Pour garantir la qualité et une longue conservation du produit, le conditionnement est manuel. Les oignons sont tressés comme le veut la tradition Johnny ou préparés manuellement : le passage dans les mains est garanti par l’ébarbage (action d’enlever les racines). La queue de l'oignon est préservée pour assurer une bonne conservation naturelle. Mais c’est surtout sa saveur qui le distingue sans peine des autres variétés d’oignons.

Des moines capucins...

Il faut remonter le temps jusqu'au 17ème Siècle pour découvrir l'origine de l'Oignon de Roscoff. C'est en effet en 1647 que Frère Cyril, un moine capucin, sema les premières graines dans les jardins du couvent à son retour de Lisbonne. A cette époque, la ville de Roscoff avait une activité essentiellement liée au commerce maritime, basée sur l’exportation de sel provenant du Sud de la Bretagne et de toiles de lin fabriquées dans la région. Les légumes étaient cultivés dans les jardins potagers et servaient au ravitaillement des marins. Les oignons constituaient un aliment essentiel pour eux, car ils permettaient de prémunir contre le scorbut, du fait de leur richesse en vitamine C.

Très vite remarqué pour ses qualités gustatives et sa très longue conservation, la culture de l'oignon de Roscoff se développa rapidement dans les environs du port. Au 18ème Siècle, avec le déclin du commerce de la toile, les paysans se tournèrent vers la culture de l'oignon et d'autres légumes sur Roscoff et les communes avoisinantes.

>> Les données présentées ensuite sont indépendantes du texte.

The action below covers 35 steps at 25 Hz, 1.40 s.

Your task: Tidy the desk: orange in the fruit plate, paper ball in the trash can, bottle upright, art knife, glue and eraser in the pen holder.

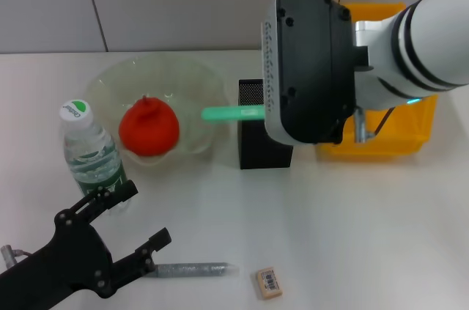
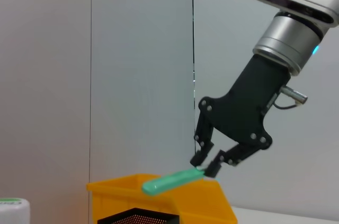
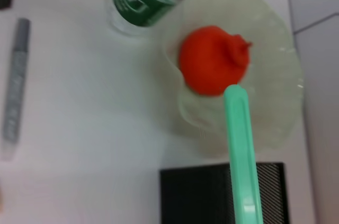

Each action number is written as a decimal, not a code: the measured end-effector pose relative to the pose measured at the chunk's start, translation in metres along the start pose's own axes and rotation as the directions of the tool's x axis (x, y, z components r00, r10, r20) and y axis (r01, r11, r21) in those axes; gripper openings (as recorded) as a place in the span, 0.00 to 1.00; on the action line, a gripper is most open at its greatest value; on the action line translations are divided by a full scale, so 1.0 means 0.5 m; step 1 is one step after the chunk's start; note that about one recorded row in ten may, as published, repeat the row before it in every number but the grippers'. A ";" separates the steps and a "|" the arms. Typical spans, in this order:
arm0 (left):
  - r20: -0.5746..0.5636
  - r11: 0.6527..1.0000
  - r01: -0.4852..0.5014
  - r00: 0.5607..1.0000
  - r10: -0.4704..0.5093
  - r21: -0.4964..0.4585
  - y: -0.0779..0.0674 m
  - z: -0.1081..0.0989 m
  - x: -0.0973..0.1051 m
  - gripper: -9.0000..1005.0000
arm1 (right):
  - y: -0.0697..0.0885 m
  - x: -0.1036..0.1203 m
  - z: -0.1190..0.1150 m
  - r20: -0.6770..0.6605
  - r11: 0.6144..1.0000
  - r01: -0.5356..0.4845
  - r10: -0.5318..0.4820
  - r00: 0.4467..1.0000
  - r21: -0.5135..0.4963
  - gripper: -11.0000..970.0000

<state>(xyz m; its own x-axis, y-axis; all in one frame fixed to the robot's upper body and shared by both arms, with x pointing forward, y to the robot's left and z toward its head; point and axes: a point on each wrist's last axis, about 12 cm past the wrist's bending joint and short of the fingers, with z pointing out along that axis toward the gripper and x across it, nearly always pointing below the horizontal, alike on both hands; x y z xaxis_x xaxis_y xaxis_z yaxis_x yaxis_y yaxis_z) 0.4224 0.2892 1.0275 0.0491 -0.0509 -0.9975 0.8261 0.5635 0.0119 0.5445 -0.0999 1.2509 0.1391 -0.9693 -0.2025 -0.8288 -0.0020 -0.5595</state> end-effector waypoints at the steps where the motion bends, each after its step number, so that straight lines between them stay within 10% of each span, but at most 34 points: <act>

Sur les routes de la Grande Bretagne...

Mais c'est véritablement au 19ème siècle que la notoriété de l'Oignon de Roscoff prit de l'ampleur. L'histoire retient qu'en 1828, Henri Olivier, un jeune paysan de Roscoff, tenta l'aventure d'aller vendre ses oignons en Angleterre : il en revint les cales vides et les poches bien remplies… C'est ainsi que débuta le phénomène "Johnny", du surnom donné par les britanniques aux paysans de Roscoff et de sa région (petit Jean). Chaque année plus nombreux, les Johnnies s’expatriaient dès la fin juillet après le pardon de Sainte Barbe pour aller vendre leurs oignons au porte à porte dans toute la Grande Bretagne, à pied tout d’abord puis à vélo à partir des années 1920. Le métier était difficile mais heureusement rentable. Le phénomène connut son apogée dans les années 20 avec 9000 tonnes vendues outre Manche par près de 1400 Johnnies.